Les mois qui suivent, la situation pour elle et sa famille devient intenable. « Jamais une telle incitation à la révolte contre les propriétaires terriens, ni une telle haine contre eux n’a existé. Pourquoi ? Je ne le sais pas… La possibilité d’une existence future est exclue en raison de cette haine – ils sont nombreux nous sommes peu – il est naturel qu’ils finissent par nous réduire au néant ». Il ne s’agit pas seulement d’exproprier les possédants, il faut également les exterminer, comme si cette élimination physique avait une vertu purificatrice pour mieux bâtir le monde nouveau, le monde meilleur. « Les maîtres doivent être exterminés » crient les révolutionnaires dans les rue de Moguilev, où la famille a trouvé refuge.

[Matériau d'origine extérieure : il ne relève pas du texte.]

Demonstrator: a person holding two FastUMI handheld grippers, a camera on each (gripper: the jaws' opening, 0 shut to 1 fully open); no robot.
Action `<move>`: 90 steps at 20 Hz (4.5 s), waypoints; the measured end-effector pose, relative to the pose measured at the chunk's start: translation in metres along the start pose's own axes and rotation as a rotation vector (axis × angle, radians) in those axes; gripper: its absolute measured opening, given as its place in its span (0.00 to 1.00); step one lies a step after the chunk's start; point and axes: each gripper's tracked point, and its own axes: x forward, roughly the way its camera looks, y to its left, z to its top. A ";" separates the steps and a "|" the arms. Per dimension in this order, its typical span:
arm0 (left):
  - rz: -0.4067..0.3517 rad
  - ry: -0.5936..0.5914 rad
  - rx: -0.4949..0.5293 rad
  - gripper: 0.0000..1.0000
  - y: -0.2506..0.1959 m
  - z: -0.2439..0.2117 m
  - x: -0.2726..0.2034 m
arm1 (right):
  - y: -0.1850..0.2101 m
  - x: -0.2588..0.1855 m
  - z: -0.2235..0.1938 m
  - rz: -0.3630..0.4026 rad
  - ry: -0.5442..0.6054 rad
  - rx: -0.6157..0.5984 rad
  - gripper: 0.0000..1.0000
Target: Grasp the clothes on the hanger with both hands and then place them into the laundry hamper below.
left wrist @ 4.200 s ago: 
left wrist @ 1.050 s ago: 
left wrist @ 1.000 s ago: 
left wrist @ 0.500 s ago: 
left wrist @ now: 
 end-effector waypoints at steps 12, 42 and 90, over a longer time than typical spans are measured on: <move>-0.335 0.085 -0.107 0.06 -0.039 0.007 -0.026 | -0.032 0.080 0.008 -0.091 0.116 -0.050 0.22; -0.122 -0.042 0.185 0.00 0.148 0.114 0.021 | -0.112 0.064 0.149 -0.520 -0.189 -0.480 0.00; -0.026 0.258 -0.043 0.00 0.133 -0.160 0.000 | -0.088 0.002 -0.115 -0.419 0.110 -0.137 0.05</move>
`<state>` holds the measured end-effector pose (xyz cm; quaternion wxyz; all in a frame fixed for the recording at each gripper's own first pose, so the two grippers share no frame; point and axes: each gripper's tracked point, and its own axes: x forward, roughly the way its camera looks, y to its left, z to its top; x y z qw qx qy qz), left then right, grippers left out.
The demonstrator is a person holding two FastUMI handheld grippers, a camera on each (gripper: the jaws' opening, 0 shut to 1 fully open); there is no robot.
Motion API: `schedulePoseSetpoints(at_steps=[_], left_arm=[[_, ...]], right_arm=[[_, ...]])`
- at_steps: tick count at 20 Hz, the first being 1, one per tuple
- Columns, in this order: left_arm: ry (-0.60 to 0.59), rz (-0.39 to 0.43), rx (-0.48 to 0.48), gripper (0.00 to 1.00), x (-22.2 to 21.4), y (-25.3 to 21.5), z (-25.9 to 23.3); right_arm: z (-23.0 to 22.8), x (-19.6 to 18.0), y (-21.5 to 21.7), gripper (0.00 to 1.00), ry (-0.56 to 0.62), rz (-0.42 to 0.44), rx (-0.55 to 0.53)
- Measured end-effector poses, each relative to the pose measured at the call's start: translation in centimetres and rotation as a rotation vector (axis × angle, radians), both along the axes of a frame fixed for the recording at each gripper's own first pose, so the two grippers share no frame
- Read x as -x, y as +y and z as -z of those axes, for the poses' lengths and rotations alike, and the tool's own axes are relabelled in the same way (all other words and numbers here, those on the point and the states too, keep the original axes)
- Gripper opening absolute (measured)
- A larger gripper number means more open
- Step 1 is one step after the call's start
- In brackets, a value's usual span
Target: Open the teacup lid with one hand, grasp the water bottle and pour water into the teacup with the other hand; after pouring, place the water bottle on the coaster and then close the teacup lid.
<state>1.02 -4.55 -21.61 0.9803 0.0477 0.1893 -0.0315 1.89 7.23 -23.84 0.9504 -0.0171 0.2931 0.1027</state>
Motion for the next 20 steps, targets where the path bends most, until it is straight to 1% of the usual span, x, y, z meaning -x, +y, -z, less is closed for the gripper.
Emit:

Fin 1918, Catherine et sa famille fuient la Russie pour la Roumanie, puis s’établissent en 1920 en Tchécoslovaquie, pays dans lequel Catherine se mariera et fondera sa propre famille. Le répit ne sera que temporaire. En 1946 elle est de nouveau contrainte de fuir, alors que les communistes prennent possession de toute l’Europe de l’Est, et rejoint l’Autriche où elle terminera sa vie, et publiera ses mémoires quelques années avant la chute de ce régime né en 1917 qui devait construire le paradis sur terre.

Le journal de Catherine Sayn-Wittgentstein a traversé le siècle, il est disponible aux Editions Noirs sur Blanc: à lire sans attendre!